▸ **What is being asked**: When you return the material, keep every line exactly as it is and omit the pictures.

Content starts

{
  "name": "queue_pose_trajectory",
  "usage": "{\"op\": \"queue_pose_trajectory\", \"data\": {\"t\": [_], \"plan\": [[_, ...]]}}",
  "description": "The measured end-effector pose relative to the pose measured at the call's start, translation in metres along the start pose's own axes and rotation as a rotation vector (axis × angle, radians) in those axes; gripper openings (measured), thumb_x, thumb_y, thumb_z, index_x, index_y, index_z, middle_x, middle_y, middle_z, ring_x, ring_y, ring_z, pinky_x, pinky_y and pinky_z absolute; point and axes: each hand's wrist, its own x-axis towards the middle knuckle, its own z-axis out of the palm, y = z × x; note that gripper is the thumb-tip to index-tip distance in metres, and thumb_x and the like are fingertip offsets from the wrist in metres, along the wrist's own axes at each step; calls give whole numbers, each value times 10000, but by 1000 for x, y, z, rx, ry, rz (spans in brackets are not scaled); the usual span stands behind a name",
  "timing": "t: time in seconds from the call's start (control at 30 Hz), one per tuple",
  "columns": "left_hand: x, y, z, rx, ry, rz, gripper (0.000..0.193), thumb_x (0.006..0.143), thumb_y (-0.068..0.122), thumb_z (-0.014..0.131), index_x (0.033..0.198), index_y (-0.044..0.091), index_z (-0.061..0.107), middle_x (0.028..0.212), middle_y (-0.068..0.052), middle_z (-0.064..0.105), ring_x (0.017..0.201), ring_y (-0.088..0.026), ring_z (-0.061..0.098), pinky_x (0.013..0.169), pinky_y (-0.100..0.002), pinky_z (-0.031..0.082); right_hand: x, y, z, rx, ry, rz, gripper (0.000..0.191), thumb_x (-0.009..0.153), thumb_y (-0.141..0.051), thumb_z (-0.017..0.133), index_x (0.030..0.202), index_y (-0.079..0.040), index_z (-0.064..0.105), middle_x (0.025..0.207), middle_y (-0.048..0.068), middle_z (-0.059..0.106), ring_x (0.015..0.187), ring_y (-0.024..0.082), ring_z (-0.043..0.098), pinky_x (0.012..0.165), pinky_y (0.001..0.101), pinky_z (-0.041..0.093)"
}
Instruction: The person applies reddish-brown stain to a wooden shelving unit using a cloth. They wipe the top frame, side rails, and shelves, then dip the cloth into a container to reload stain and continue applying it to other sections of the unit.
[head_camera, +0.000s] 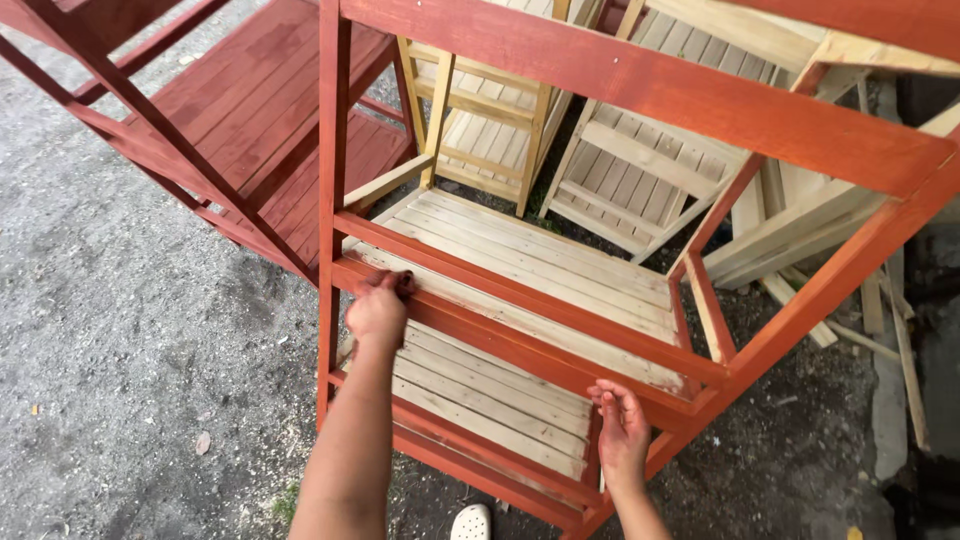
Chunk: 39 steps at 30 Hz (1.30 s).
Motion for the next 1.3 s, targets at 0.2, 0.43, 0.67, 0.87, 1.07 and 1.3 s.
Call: {"op": "queue_pose_trajectory", "data": {"t": [0.2,0.43,0.67,0.87,1.07,1.3], "plan": [[38,-42,-33,-119,182,-44,434,979,264,522,1381,402,612,1447,-114,565,1105,-367,694,899,-508,562,-12,-20,-6,-122,59,27,258,1067,-228,560,1186,-22,661,1074,72,726,1018,138,667,904,291,505],[26,-44,-6,-531,690,165,635,911,168,663,1524,292,556,1473,-232,485,1246,-453,584,1026,-507,517,-19,-31,-71,-169,111,-10,242,1072,-205,539,1196,-27,646,1109,65,714,1029,140,662,907,289,498],[-48,35,61,-447,692,206,637,942,153,650,1533,320,482,1592,-101,464,1392,-370,472,1064,-580,434,-42,-7,-111,-168,147,24,231,1073,-195,536,1182,-28,654,1086,71,729,1020,150,682,880,291,503],[-202,167,127,-458,295,150,790,908,59,540,1547,503,404,1513,-235,378,1272,-526,449,1070,-592,436,-48,-4,-126,-46,89,10,209,1071,-175,550,1167,-29,664,1091,71,730,996,142,672,859,288,493],[-309,262,155,-615,35,198,613,981,210,603,1538,403,438,1434,-247,372,1189,-559,439,1041,-587,438,-50,-32,-179,-90,103,2,203,1080,-167,540,1169,-34,665,1081,71,731,979,136,663,863,284,494],[-349,272,160,-1083,-497,414,575,903,138,598,1466,248,562,1474,-184,509,1319,-353,538,1082,-393,449,-55,-70,-210,-80,135,-15,214,1077,-185,536,1172,-38,659,1095,72,727,995,144,666,869,288,503]]}}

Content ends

▸ **Response to this task**:
{
  "name": "queue_pose_trajectory",
  "usage": "{\"op\": \"queue_pose_trajectory\", \"data\": {\"t\": [_], \"plan\": [[_, ...]]}}",
  "description": "The measured end-effector pose relative to the pose measured at the call's start, translation in metres along the start pose's own axes and rotation as a rotation vector (axis × angle, radians) in those axes; gripper openings (measured), thumb_x, thumb_y, thumb_z, index_x, index_y, index_z, middle_x, middle_y, middle_z, ring_x, ring_y, ring_z, pinky_x, pinky_y and pinky_z absolute; point and axes: each hand's wrist, its own x-axis towards the middle knuckle, its own z-axis out of the palm, y = z × x; note that gripper is the thumb-tip to index-tip distance in metres, and thumb_x and the like are fingertip offsets from the wrist in metres, along the wrist's own axes at each step; calls give whole numbers, each value times 10000, but by 1000 for x, y, z, rx, ry, rz (spans in brackets are not scaled); the usual span stands behind a name",
  "timing": "t: time in seconds from the call's start (control at 30 Hz), one per tuple",
  "columns": "left_hand: x, y, z, rx, ry, rz, gripper (0.000..0.193), thumb_x (0.006..0.143), thumb_y (-0.068..0.122), thumb_z (-0.014..0.131), index_x (0.033..0.198), index_y (-0.044..0.091), index_z (-0.061..0.107), middle_x (0.028..0.212), middle_y (-0.068..0.052), middle_z (-0.064..0.105), ring_x (0.017..0.201), ring_y (-0.088..0.026), ring_z (-0.061..0.098), pinky_x (0.013..0.169), pinky_y (-0.100..0.002), pinky_z (-0.031..0.082); right_hand: x, y, z, rx, ry, rz, gripper (0.000..0.191), thumb_x (-0.009..0.153), thumb_y (-0.141..0.051), thumb_z (-0.017..0.133), index_x (0.030..0.202), index_y (-0.079..0.040), index_z (-0.064..0.105), middle_x (0.025..0.207), middle_y (-0.048..0.068), middle_z (-0.059..0.106), ring_x (0.015..0.187), ring_y (-0.024..0.082), ring_z (-0.043..0.098), pinky_x (0.012..0.165), pinky_y (0.001..0.101), pinky_z (-0.041..0.093)"
}
Instruction: The person applies reddish-brown stain to a wooden shelving unit using a cloth. They wipe the top frame, side rails, and shelves, then dip the cloth into a container to reload stain and continue applying it to other sections of the unit.
[head_camera, +0.000s] 
Chunk: 39 steps at 30 Hz (1.30 s).
Motion for the next 1.3 s, targets at 0.2, 0.43, 0.67, 0.87, 1.07 and 1.3 s.
Call: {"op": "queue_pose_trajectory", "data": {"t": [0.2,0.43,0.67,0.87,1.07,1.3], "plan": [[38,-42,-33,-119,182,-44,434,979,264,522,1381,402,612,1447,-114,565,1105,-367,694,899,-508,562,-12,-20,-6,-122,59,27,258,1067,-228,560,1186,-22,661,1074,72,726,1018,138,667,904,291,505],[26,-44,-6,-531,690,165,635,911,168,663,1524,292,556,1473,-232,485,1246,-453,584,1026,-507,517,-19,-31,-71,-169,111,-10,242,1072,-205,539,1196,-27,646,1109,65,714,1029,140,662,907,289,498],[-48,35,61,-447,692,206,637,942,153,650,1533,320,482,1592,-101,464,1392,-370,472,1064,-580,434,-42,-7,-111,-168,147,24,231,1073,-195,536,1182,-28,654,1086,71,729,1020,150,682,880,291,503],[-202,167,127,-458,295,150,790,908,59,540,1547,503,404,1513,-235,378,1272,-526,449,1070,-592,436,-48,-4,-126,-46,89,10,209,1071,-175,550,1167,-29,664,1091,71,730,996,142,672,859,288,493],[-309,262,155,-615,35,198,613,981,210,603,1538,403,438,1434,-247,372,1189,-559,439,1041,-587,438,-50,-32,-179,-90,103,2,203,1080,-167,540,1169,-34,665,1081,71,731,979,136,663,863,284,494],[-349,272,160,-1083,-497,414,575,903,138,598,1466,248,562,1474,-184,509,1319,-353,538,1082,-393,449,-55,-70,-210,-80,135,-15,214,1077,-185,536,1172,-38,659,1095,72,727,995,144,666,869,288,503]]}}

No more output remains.